## Task to complete
Output all the data exactly as it appears below.

------------------------

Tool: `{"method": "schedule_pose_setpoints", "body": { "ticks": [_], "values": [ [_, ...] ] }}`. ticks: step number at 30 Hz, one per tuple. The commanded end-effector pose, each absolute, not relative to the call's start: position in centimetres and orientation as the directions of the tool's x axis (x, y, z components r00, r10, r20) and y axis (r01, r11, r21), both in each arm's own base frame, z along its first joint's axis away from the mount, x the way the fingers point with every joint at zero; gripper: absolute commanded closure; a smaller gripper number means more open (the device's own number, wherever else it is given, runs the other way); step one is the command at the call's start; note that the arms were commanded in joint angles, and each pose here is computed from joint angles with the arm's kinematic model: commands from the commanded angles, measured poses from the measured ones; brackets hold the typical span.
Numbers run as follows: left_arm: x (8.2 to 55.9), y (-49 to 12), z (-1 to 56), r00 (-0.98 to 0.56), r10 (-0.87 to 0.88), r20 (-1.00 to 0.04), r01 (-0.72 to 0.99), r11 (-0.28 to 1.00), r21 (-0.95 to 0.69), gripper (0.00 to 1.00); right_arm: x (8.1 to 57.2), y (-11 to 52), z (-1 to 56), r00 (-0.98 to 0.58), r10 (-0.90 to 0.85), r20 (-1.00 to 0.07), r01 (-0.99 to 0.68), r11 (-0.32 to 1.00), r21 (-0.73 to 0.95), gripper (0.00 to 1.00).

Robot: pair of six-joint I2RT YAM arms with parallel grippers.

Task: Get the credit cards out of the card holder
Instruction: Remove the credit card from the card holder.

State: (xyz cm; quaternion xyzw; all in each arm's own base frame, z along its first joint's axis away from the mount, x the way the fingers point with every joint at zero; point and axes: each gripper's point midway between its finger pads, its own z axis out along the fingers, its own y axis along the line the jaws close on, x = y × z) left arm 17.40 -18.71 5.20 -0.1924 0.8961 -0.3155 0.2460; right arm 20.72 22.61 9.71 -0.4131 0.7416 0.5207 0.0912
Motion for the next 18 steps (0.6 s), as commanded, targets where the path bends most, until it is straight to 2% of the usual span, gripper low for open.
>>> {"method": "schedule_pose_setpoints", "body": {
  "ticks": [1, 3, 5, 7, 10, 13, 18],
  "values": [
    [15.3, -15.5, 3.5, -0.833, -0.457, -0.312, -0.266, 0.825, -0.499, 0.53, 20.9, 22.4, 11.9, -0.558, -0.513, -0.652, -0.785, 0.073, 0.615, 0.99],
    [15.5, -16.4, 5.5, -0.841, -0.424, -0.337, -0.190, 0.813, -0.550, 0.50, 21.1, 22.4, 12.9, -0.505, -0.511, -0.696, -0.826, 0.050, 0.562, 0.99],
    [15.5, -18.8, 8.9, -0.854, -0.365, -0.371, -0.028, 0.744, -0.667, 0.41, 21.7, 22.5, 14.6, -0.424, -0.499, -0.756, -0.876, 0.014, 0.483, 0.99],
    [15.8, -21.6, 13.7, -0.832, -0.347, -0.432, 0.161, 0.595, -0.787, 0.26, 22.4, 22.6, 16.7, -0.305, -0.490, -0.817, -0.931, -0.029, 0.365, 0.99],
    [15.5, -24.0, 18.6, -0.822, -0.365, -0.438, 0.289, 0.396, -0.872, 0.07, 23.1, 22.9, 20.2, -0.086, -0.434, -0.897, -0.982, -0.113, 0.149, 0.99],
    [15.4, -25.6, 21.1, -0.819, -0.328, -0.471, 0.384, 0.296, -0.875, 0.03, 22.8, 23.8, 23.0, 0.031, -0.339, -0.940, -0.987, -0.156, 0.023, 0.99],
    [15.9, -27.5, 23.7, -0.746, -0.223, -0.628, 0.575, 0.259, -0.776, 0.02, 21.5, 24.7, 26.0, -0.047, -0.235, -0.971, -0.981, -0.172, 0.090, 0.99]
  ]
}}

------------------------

## Exercise response
Tool: `{"method": "schedule_pose_setpoints", "body": { "ticks": [_], "values": [ [_, ...] ] }}`. ticks: step number at 30 Hz, one per tuple. The commanded end-effector pose, each absolute, not relative to the call's start: position in centimetres and orientation as the directions of the tool's x axis (x, y, z components r00, r10, r20) and y axis (r01, r11, r21), both in each arm's own base frame, z along its first joint's axis away from the mount, x the way the fingers point with every joint at zero; gripper: absolute commanded closure; a smaller gripper number means more open (the device's own number, wherever else it is given, runs the other way); step one is the command at the call's start; note that the arms were commanded in joint angles, and each pose here is computed from joint angles with the arm's kinematic model: commands from the commanded angles, measured poses from the measured ones; brackets hold the typical span.
Numbers run as follows: left_arm: x (8.2 to 55.9), y (-49 to 12), z (-1 to 56), r00 (-0.98 to 0.56), r10 (-0.87 to 0.88), r20 (-1.00 to 0.04), r01 (-0.72 to 0.99), r11 (-0.28 to 1.00), r21 (-0.95 to 0.69), gripper (0.00 to 1.00); right_arm: x (8.1 to 57.2), y (-11 to 52), z (-1 to 56), r00 (-0.98 to 0.58), r10 (-0.90 to 0.85), r20 (-1.00 to 0.07), r01 (-0.99 to 0.68), r11 (-0.32 to 1.00), r21 (-0.73 to 0.95), gripper (0.00 to 1.00).

Robot: pair of six-joint I2RT YAM arms with parallel grippers.

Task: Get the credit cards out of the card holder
Instruction: Remove the credit card from the card holder.

State: (xyz cm; quaternion xyzw; all in each arm's own base frame, z along its first joint's axis away from the mount, x the way the fingers point with every joint at zero; point and axes: each gripper's point midway between its finger pads, its own z axis out along the fingers, its own y axis along the line the jaws close on, x = y × z) left arm 17.40 -18.71 5.20 -0.1924 0.8961 -0.3155 0.2460; right arm 20.72 22.61 9.71 -0.4131 0.7416 0.5207 0.0912
Motion for the next 18 steps (0.6 s), as commanded, targets where the path bends most, until it is straight to 2% of the usual span, gripper low for open.
>>> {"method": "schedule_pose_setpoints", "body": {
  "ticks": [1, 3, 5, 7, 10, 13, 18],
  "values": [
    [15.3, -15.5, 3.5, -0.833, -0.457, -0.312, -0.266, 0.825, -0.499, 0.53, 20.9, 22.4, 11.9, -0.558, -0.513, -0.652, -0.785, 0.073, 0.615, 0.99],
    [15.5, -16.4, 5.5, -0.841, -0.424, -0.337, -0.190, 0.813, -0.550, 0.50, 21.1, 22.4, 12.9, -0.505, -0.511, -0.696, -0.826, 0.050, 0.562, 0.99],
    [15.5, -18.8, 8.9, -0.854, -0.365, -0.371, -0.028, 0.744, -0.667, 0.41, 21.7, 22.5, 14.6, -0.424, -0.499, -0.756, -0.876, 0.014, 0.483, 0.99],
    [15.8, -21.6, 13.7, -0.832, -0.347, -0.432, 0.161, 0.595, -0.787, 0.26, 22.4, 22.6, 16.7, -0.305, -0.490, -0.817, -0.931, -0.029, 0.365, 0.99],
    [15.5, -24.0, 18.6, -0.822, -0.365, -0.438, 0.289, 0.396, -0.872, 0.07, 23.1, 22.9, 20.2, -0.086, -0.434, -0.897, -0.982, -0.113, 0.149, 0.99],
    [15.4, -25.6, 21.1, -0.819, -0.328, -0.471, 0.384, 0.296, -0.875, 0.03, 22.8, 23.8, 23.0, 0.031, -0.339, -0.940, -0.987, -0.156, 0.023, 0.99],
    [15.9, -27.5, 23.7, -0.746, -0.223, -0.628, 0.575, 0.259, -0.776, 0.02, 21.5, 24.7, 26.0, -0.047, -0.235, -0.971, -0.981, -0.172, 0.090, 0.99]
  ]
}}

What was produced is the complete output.